Busy morning at the office. Commentary status: limited.
Defense
- Richard Spencer maybe doesn’t want to be SecNav anymore? – The real headline: he blasts Congress and shipyards.
- A Chally 2 Streetfighter prototype – Regrettably, the Brimstone launcher is on a vehicle parked behind the tank, not the tank itself.
- Al-Baghdadi down
- Navantia unveils Joint Support Ship design – Does a little bit of everything—70% of the fuel capacity of the recently-retired Australian oilers, 70% of the load capacity of HMAS Choules (an LPD), a full hospital, and so forth.
- Dutch military police find 11 kilos of cocaine on a Dutch LPD – Evidently, someone decided to take a little side trip during a deployment to the Caribbean.
- Navy backing down from 355-ship plan – Why 355? we found ourselves asking. It turns out the number comes from a force structure assessment conducted in 2016.
Games
- A pre-alpha tech demo of Task Force Admiral, a really good-looking WW2 carrier command game – Items of particular note: cloud physics, seamless map zoom.
- Blizzard writes a buffer overflow emulator – Highly technical article, on how Blizzard emulated a bug in Starcraft which was used to create most of the Starcraft custom map ecosystem.
History
- Google and Facebook didn’t kill newspapers, the Internet generally did
- A 1924 shot of USS Langley transiting the Panama Canal
Grab Bag
- How Scientology bought downtown Clearwater, Florida
- Certain AMD processors’ high-quality random number instruction always yields -1 – The problem with randomness is that you can never be sure.
- Didn’t we try this once already? – Mortgages for anyone with a pulse!
- The collapsing crime rates of the 90s might have had something to do with cell phones – If you can sell drugs to anyone, anywhere by telephone, you don’t need to hold turf. If you don’t need to hold turf, you don’t need to kill people to keep it.
- California is on fire again.
I love how there doesn’t even need to be a link for the California wildfires story. At this point it’s basically the equivalent of American Monsoon Season.
I think even Californians would agree with that remark.
We put the Challenger 2 picture in this week just for you. I confess, I like the idea of a tank with a missile launcher on top, even if it’s only an illusion right now.
I think the Norks beat us to it.
https://www.reddit.com/r/TankPorn/comments/795q7u/north_korean_mbt_pokpungho_stuffed_with_twin_mgs/
Chally 2 is a beaut, but even it can’t match the FEARSOME PEOPLE’S TANK and its TWIN ATGMS+SAMs.
If your tank needs more punch, just add more missiles!
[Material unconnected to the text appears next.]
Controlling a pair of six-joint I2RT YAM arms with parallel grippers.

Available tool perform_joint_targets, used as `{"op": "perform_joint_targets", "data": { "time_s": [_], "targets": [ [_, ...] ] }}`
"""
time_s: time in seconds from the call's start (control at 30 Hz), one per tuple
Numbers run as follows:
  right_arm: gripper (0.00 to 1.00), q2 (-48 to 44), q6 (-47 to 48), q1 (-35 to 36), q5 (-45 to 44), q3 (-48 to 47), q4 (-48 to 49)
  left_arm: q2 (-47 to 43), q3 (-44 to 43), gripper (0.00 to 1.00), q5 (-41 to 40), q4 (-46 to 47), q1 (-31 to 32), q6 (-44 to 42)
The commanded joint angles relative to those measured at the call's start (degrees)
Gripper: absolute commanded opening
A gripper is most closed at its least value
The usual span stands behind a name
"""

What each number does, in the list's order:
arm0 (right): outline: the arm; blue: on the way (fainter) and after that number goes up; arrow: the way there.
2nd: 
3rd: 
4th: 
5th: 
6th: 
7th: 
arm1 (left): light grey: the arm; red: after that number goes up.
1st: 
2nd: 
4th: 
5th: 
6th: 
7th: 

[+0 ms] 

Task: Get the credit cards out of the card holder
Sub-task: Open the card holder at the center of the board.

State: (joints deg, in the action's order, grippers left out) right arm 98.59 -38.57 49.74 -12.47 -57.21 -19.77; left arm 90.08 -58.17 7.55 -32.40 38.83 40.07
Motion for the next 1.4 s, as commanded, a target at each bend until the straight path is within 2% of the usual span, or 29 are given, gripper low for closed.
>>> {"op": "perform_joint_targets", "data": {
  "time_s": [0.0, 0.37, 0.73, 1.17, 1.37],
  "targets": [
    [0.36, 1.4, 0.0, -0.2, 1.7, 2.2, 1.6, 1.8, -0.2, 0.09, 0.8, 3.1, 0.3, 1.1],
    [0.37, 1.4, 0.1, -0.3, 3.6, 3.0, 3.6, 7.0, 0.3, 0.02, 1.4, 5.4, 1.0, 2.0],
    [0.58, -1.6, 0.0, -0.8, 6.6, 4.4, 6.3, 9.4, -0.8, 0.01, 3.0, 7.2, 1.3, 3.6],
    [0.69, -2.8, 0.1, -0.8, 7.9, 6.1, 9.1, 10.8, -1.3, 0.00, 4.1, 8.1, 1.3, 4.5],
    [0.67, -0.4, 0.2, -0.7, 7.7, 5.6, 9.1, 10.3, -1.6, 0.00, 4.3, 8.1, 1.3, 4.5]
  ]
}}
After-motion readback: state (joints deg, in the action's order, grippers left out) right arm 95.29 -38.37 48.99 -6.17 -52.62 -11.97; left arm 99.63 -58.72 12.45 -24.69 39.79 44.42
A little preview for this Wednesday: we were incorrect on the Brimstone launcher being on another vehicle. New pictures have come to our attention, which show that the Streetfighter prototype does indeed have a two-missile pod on the turret roof.
Tomorrow’s article is a review of Armored Brigade, now that it’s released on Steam, so after finishing that, I went and added a Challenger 2 with Brimstone launcher to the DB, and a squadron of those, backed up by some artillery and air support, stopped a motor rifle regiment cold, with a little better than a 9-1 exchange ratio. It seems like a pretty good idea.
9-1? C’mon, you can do better than that against T-72s and BMPs. Don’t let the Queen down.
There’s actually a fellow on the War Thunder forums who has been active on that very project. Apparently they’re working with a BAE technician removing the old TISH, TPU, compressor units and coolant bottle packs and fitting the new TISH and TPU to the entire fleet.
https://forum.warthunder.com/index.php?/topic/442882-challenger-2/page/164/&tab=comments#comment-8298991
The trouble with simulating it in Armored Brigade is that modern protection and missiles throw the game’s calculated point values a bit out of whack—a troop of Challenger 2 Streetfighters comes in at about the same point cost as a T-80B company, which means that the artillery etc. the opposing side can throw at you in addition to its cheap tanks makes for a difficult fight.
Parvusimperator and I are working on some 90s-00s vehicles to go along with the Chally 2, so we’ll see how it fares against more modern competition.